# [Assignment]
Only the lines below starting at the one containing "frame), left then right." and ending at the one containing "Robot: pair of" belong in the answer, each copied exactly.

Dataset records
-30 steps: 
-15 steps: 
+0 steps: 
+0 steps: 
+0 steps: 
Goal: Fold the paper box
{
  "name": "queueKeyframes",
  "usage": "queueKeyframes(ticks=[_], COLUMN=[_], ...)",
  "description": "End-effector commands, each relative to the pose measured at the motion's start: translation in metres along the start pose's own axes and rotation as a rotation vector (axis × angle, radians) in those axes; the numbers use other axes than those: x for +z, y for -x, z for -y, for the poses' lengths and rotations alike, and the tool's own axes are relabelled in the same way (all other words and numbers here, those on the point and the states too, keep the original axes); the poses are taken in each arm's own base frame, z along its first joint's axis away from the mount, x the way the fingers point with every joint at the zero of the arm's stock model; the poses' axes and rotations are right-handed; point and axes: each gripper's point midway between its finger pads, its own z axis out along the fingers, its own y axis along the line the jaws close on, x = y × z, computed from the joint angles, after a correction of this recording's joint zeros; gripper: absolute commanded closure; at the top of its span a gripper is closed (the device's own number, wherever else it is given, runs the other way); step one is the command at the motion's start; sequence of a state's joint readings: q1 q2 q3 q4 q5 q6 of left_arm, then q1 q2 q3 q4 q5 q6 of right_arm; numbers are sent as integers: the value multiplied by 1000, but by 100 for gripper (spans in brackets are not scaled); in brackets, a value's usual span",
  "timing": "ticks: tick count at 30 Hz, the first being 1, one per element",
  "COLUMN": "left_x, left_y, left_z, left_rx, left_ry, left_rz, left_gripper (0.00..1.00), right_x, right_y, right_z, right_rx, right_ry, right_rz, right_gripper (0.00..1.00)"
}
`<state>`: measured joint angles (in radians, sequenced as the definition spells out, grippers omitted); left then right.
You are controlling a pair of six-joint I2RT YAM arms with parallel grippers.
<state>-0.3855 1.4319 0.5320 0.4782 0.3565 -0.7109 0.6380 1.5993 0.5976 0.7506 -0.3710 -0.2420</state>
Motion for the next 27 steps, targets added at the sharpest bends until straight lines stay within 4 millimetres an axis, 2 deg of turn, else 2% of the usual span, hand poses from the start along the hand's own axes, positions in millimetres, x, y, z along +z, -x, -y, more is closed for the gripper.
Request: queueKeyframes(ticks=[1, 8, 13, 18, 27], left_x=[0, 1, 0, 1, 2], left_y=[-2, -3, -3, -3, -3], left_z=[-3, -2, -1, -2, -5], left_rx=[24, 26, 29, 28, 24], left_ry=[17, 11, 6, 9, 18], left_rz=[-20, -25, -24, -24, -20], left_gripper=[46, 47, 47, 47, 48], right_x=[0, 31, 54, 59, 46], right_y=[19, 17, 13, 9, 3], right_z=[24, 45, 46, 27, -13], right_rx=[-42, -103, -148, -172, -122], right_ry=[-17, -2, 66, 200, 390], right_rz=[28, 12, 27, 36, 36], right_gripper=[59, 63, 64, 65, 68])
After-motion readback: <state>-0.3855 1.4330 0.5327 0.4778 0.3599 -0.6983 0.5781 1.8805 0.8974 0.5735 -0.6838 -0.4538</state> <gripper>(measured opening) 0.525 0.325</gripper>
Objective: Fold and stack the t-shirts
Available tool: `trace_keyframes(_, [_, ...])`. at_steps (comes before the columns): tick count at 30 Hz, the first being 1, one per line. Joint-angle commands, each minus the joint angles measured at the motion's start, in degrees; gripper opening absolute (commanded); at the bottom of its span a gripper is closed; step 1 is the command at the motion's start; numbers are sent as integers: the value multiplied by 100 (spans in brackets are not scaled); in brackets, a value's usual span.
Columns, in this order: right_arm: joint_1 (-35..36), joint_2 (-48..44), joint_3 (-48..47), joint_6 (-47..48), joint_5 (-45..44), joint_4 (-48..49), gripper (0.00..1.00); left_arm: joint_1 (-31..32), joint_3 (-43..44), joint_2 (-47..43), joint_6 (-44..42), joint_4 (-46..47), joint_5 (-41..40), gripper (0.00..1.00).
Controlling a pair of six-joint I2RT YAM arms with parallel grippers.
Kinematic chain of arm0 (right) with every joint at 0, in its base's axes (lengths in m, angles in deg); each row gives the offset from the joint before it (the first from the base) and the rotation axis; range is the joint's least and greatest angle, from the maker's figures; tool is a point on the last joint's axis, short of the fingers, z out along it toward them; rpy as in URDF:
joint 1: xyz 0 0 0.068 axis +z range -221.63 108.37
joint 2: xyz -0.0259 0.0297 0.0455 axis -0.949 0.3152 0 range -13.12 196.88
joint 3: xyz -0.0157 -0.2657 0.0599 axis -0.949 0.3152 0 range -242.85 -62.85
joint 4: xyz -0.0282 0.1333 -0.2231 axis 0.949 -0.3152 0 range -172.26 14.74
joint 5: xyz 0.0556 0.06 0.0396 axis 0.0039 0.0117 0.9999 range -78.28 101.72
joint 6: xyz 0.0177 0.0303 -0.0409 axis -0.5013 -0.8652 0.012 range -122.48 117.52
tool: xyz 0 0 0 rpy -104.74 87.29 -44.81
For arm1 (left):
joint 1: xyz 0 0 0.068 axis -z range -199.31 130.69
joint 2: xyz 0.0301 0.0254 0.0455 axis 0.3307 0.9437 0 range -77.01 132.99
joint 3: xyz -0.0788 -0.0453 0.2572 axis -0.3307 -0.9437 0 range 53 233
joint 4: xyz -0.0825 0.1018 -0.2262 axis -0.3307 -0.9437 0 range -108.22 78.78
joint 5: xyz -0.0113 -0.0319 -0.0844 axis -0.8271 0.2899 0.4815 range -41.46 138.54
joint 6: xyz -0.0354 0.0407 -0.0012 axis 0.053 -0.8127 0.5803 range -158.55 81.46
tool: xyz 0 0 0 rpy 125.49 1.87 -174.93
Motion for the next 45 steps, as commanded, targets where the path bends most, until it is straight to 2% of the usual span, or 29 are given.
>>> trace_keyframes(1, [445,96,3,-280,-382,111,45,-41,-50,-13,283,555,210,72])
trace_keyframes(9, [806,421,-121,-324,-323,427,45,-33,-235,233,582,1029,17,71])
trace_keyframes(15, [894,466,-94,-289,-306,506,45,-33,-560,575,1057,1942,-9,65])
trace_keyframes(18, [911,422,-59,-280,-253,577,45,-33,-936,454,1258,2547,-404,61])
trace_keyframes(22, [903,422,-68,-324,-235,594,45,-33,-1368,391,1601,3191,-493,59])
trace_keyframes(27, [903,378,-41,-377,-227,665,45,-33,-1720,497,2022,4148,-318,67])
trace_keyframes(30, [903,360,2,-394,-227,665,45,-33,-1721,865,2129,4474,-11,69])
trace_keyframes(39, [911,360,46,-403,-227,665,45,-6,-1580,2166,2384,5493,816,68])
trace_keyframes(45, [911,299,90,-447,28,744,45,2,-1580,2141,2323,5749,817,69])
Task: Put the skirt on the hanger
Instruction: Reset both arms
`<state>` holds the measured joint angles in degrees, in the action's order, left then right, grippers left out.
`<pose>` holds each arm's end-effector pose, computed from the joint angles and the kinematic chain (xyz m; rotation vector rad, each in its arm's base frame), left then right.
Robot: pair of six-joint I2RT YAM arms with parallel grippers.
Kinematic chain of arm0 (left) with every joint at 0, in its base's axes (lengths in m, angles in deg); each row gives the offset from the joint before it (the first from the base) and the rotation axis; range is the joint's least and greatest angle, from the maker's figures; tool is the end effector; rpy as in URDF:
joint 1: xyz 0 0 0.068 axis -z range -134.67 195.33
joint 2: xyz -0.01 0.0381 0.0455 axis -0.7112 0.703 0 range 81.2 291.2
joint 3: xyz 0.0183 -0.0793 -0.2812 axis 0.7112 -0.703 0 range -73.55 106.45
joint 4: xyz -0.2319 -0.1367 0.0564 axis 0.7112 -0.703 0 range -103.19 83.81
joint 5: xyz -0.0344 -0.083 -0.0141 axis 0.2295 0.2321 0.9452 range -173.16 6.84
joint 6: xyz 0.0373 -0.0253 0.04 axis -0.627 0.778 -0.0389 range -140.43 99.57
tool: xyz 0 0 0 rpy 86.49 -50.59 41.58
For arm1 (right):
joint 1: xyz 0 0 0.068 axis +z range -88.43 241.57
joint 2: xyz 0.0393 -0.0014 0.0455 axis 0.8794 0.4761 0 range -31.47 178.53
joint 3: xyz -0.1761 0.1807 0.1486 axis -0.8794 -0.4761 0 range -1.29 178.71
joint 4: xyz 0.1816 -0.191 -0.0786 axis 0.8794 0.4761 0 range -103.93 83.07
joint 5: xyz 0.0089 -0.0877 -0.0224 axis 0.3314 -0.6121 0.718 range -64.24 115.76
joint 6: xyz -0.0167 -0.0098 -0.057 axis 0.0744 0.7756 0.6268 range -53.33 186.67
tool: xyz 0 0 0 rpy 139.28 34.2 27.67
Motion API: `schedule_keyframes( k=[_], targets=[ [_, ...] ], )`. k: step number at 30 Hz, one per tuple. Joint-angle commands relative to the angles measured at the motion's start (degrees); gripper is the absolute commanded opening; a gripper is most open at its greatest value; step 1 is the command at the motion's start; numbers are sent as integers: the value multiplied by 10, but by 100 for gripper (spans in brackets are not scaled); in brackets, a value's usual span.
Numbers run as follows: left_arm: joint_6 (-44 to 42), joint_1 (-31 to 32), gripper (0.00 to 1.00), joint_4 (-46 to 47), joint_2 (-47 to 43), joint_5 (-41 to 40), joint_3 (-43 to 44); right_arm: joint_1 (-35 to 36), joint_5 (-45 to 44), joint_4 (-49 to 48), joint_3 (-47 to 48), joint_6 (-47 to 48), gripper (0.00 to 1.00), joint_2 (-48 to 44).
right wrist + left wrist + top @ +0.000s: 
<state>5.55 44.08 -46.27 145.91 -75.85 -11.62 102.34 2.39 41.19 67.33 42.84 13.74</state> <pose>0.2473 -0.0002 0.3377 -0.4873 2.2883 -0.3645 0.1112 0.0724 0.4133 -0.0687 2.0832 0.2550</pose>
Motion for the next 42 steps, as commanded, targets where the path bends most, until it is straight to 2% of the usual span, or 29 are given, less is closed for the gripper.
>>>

# [Exercise response]
`<pose>` holds each arm's end-effector pose, computed from the joint angles and the kinematic chain (xyz m; rotation vector rad, each in its arm's base frame), left then right.
Robot: pair of six-joint I2RT YAM arms with parallel grippers.

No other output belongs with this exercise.